**Task details**
Going through the data below, find how many lines include the word "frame", and reply with that number alone.

**Dataset excerpt**
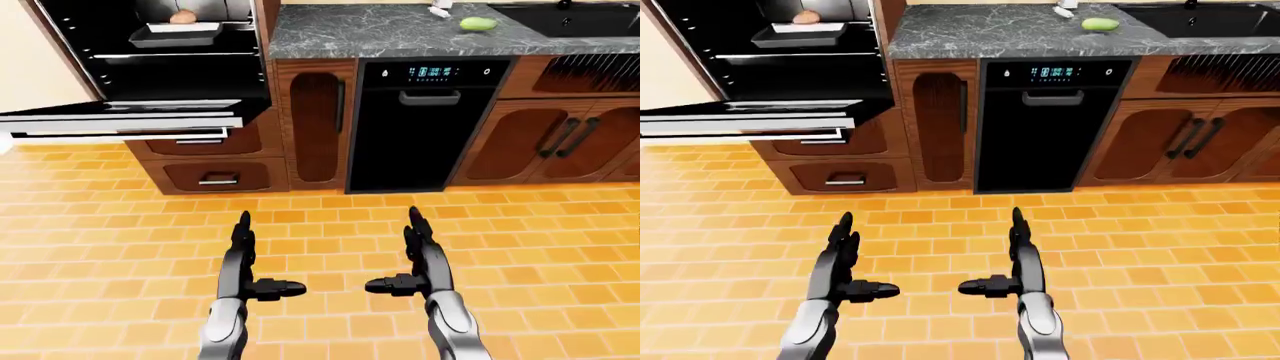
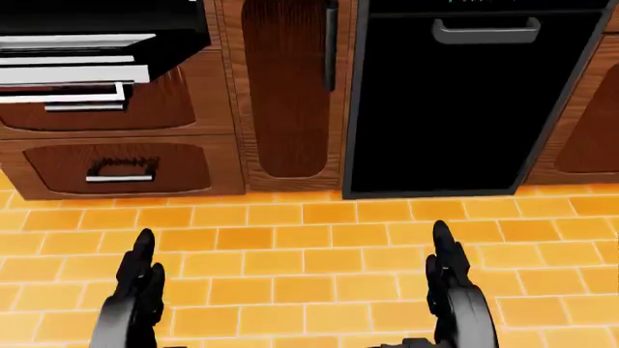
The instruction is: Close the oven door.
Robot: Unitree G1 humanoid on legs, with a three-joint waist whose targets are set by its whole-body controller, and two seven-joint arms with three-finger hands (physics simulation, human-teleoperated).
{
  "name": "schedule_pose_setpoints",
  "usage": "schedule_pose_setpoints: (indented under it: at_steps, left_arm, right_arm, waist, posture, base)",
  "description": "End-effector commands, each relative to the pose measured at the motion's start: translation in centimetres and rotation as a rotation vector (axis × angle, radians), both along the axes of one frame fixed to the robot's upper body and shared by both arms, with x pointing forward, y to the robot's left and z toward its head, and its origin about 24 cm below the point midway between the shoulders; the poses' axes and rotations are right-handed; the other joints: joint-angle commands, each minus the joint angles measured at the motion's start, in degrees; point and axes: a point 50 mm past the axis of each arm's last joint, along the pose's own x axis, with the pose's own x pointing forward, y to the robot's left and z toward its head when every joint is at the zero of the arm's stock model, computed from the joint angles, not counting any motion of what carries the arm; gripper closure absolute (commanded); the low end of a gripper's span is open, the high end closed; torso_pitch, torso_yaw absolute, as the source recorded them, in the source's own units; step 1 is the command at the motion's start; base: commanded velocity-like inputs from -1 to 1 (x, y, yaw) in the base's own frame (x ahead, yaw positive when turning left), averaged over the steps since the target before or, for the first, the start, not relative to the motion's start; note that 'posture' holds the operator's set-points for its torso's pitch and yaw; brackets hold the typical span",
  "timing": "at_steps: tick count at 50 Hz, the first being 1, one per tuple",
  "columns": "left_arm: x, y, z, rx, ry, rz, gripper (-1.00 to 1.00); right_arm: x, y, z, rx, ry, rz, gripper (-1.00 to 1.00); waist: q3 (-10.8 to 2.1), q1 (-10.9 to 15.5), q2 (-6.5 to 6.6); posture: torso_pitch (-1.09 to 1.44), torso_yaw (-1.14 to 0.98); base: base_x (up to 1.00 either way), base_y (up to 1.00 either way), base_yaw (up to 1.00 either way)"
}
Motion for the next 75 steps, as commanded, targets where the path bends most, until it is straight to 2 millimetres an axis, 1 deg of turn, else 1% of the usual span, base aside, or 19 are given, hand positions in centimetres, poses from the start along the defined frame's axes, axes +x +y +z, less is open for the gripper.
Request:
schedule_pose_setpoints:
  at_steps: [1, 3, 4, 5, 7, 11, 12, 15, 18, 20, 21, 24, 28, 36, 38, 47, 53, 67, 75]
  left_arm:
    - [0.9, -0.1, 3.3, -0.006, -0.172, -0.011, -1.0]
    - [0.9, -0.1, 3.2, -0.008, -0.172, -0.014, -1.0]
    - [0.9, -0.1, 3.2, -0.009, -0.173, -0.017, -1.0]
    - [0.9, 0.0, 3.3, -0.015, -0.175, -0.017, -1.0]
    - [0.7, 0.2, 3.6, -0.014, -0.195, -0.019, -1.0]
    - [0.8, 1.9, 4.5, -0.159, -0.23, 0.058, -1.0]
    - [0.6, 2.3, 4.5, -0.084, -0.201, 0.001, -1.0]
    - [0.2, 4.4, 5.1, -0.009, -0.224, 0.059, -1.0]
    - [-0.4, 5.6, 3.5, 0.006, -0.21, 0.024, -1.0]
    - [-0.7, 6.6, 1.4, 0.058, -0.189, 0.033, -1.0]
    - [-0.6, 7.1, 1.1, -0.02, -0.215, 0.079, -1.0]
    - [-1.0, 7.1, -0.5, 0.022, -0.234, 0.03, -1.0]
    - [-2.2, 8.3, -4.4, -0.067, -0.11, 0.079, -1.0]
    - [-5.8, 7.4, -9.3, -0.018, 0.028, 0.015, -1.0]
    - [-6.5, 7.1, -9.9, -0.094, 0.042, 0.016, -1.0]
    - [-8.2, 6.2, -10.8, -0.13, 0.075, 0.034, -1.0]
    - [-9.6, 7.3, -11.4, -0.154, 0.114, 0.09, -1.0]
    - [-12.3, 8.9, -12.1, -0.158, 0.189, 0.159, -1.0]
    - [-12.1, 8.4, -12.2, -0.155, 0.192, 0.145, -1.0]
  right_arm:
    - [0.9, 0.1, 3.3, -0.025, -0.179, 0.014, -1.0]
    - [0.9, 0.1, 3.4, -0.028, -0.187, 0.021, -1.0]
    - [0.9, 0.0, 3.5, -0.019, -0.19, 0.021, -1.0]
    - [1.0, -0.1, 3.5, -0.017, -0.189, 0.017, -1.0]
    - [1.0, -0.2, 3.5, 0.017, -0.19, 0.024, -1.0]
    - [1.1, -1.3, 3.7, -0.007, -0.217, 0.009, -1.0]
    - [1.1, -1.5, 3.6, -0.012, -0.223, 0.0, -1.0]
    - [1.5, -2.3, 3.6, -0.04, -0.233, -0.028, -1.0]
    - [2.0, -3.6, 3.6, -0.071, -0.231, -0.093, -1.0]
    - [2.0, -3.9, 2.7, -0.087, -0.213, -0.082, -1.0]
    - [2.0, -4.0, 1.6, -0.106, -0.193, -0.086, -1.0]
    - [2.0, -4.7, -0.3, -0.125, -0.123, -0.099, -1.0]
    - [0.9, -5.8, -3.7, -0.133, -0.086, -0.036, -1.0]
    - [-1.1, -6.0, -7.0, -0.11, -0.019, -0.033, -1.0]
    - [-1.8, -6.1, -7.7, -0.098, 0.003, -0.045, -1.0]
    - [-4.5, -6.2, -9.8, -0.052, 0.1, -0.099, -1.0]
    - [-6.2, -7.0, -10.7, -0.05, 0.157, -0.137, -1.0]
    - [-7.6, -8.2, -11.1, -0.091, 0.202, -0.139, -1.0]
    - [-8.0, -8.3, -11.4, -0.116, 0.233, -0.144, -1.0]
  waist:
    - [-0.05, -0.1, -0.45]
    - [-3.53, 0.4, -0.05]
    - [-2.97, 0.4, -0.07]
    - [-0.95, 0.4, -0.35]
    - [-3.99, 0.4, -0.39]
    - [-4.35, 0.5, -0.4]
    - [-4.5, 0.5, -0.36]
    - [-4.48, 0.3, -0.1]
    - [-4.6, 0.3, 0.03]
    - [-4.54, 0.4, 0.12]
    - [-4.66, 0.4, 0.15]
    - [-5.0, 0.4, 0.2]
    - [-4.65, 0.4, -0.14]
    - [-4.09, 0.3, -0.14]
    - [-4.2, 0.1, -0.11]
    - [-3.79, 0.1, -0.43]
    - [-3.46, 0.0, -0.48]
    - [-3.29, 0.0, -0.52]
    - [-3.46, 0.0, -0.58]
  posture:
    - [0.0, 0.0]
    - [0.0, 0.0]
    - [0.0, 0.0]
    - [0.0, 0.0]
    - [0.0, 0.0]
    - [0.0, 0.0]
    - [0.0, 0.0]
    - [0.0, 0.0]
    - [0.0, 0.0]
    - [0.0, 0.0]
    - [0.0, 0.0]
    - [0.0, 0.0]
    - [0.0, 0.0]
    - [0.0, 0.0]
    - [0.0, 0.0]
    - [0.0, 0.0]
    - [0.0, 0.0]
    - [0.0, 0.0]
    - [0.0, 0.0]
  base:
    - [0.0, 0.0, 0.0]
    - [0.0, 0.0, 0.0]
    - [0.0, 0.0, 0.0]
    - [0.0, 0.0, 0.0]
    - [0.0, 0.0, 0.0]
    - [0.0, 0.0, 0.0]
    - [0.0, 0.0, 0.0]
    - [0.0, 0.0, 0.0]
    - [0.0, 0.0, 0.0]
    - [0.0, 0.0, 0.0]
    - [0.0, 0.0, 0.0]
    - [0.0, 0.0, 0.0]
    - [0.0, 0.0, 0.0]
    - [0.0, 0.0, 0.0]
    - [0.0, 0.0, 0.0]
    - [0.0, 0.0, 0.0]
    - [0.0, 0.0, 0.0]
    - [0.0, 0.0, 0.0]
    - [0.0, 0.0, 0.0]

**Task result**
2